(WHAT IS EXPECTED)
Please report each line in the material below that includes "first".

● ● ● ●

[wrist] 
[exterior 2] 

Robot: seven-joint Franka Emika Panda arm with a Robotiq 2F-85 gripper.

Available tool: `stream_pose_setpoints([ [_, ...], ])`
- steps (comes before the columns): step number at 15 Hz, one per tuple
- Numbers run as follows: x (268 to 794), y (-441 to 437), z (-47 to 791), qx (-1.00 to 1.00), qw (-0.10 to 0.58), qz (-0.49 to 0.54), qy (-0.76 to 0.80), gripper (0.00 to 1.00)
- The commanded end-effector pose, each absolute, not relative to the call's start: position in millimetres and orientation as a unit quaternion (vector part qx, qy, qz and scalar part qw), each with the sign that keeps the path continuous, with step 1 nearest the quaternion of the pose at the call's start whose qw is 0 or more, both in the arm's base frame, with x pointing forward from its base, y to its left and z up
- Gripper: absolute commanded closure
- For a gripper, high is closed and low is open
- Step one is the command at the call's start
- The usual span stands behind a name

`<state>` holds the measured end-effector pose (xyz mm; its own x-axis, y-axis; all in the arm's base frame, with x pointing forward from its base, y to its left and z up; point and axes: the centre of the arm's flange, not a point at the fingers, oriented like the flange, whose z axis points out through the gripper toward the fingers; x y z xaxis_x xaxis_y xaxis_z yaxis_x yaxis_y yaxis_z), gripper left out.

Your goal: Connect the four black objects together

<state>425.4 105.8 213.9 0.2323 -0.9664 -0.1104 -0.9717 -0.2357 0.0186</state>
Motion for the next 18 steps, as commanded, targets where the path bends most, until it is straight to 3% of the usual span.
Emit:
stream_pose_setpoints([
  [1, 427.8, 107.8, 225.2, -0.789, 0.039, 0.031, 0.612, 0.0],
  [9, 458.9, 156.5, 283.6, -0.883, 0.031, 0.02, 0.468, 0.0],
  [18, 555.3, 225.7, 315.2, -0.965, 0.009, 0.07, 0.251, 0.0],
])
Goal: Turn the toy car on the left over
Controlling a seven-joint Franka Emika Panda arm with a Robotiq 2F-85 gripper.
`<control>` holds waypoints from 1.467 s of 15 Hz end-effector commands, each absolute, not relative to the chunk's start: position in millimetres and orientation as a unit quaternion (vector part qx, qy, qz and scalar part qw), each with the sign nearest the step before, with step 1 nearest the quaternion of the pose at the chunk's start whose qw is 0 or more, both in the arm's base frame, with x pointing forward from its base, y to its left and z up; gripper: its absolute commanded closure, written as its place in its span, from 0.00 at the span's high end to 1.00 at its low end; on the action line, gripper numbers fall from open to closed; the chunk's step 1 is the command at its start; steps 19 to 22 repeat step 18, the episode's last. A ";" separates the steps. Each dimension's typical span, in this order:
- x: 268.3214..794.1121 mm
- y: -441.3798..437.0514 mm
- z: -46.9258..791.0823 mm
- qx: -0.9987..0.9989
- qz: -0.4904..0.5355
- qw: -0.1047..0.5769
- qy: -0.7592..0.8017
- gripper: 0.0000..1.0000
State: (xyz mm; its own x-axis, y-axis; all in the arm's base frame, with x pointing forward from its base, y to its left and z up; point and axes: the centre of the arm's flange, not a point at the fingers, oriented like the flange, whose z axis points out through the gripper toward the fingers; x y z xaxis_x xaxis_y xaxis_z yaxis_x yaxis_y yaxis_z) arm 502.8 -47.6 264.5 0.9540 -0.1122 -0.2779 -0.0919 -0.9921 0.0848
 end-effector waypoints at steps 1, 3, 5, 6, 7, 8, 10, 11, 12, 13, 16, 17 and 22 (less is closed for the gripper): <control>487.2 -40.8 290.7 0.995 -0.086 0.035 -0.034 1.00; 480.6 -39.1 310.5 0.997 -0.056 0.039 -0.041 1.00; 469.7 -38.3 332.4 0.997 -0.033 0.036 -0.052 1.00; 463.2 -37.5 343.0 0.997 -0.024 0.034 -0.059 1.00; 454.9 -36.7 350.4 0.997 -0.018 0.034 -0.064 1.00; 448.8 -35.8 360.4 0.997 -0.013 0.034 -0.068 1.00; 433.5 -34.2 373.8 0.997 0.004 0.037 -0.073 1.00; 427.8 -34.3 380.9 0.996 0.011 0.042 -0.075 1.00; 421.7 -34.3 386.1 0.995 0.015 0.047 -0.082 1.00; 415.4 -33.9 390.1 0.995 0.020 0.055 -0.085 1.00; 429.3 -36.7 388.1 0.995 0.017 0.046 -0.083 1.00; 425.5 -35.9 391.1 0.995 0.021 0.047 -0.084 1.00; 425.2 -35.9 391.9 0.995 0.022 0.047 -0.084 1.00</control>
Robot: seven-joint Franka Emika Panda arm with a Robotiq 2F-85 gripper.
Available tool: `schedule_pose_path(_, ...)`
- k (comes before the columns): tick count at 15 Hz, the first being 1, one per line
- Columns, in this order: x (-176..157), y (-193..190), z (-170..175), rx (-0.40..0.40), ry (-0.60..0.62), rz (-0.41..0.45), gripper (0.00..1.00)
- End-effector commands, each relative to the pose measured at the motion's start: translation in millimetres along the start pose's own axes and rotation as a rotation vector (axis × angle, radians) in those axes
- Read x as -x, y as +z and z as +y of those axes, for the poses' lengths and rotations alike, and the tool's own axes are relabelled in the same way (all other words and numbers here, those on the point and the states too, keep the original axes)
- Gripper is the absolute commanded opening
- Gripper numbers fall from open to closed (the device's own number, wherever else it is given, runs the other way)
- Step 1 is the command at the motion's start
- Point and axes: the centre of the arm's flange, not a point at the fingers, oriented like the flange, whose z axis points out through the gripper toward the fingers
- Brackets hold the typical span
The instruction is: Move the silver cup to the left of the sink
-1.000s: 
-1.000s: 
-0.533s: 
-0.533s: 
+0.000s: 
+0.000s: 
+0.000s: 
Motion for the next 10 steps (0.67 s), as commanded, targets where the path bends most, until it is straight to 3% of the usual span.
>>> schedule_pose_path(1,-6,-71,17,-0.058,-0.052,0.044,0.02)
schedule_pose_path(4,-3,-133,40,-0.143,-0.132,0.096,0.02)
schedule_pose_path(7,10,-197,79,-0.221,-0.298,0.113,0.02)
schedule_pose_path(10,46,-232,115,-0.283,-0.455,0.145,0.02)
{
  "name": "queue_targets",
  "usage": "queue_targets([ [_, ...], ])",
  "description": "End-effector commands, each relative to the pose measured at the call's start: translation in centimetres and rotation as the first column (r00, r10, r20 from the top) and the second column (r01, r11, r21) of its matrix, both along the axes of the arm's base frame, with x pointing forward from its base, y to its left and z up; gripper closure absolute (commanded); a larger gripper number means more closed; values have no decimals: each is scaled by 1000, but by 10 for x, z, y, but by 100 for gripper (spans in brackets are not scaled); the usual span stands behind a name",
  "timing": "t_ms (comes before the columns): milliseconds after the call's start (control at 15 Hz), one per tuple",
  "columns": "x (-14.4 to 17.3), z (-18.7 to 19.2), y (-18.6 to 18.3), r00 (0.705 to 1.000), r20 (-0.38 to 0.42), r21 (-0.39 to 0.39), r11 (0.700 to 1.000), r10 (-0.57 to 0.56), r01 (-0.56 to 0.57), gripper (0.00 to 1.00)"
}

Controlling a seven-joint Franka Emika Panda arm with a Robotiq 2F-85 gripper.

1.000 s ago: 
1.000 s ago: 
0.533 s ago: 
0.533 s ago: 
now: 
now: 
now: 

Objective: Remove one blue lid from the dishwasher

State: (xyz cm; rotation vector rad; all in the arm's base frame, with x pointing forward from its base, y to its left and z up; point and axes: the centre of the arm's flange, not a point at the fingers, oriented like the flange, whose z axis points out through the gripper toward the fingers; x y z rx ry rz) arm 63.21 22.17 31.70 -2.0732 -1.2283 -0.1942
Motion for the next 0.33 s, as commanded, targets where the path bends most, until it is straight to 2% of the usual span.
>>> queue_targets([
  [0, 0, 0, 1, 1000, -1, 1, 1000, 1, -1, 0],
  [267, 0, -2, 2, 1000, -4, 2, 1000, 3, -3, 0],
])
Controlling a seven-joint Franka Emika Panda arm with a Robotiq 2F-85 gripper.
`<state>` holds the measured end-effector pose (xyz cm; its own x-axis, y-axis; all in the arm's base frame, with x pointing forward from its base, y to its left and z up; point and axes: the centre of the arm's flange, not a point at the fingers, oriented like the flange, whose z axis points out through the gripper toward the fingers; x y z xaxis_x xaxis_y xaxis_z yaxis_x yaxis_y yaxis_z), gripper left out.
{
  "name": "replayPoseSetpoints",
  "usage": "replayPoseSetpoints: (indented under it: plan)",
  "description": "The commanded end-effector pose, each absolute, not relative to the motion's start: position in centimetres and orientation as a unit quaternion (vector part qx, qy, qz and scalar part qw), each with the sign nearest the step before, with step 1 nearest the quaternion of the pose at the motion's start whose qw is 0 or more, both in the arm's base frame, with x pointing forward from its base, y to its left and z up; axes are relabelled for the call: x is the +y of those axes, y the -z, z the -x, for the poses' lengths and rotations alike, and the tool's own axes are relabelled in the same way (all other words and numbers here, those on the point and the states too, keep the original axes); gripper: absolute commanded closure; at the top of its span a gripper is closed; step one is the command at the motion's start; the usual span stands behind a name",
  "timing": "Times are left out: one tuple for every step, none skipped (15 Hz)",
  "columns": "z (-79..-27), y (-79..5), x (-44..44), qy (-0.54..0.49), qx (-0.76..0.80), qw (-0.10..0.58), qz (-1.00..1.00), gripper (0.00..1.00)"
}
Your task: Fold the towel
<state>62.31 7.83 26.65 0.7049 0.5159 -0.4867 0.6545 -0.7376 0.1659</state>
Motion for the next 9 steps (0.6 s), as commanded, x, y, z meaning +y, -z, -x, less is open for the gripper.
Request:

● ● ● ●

(WRITTEN ANSWER)
- k (comes before the columns): tick count at 15 Hz, the first being 1, one per line
  "description": "End-effector commands, each relative to the pose measured at the call's start: translation in centimetres and rotation as the first column (r00, r10, r20 from the top) and the second column (r01, r11, r21) of its matrix, both along the axes of the arm's base frame, with x pointing forward from its base, y to its left and z up; gripper closure absolute (commanded); a larger gripper number means more closed; values have no decimals: each is scaled by 1000, but by 10 for x, z, y, but by 100 for gripper (spans in brackets are not scaled); the usual span stands behind a name",

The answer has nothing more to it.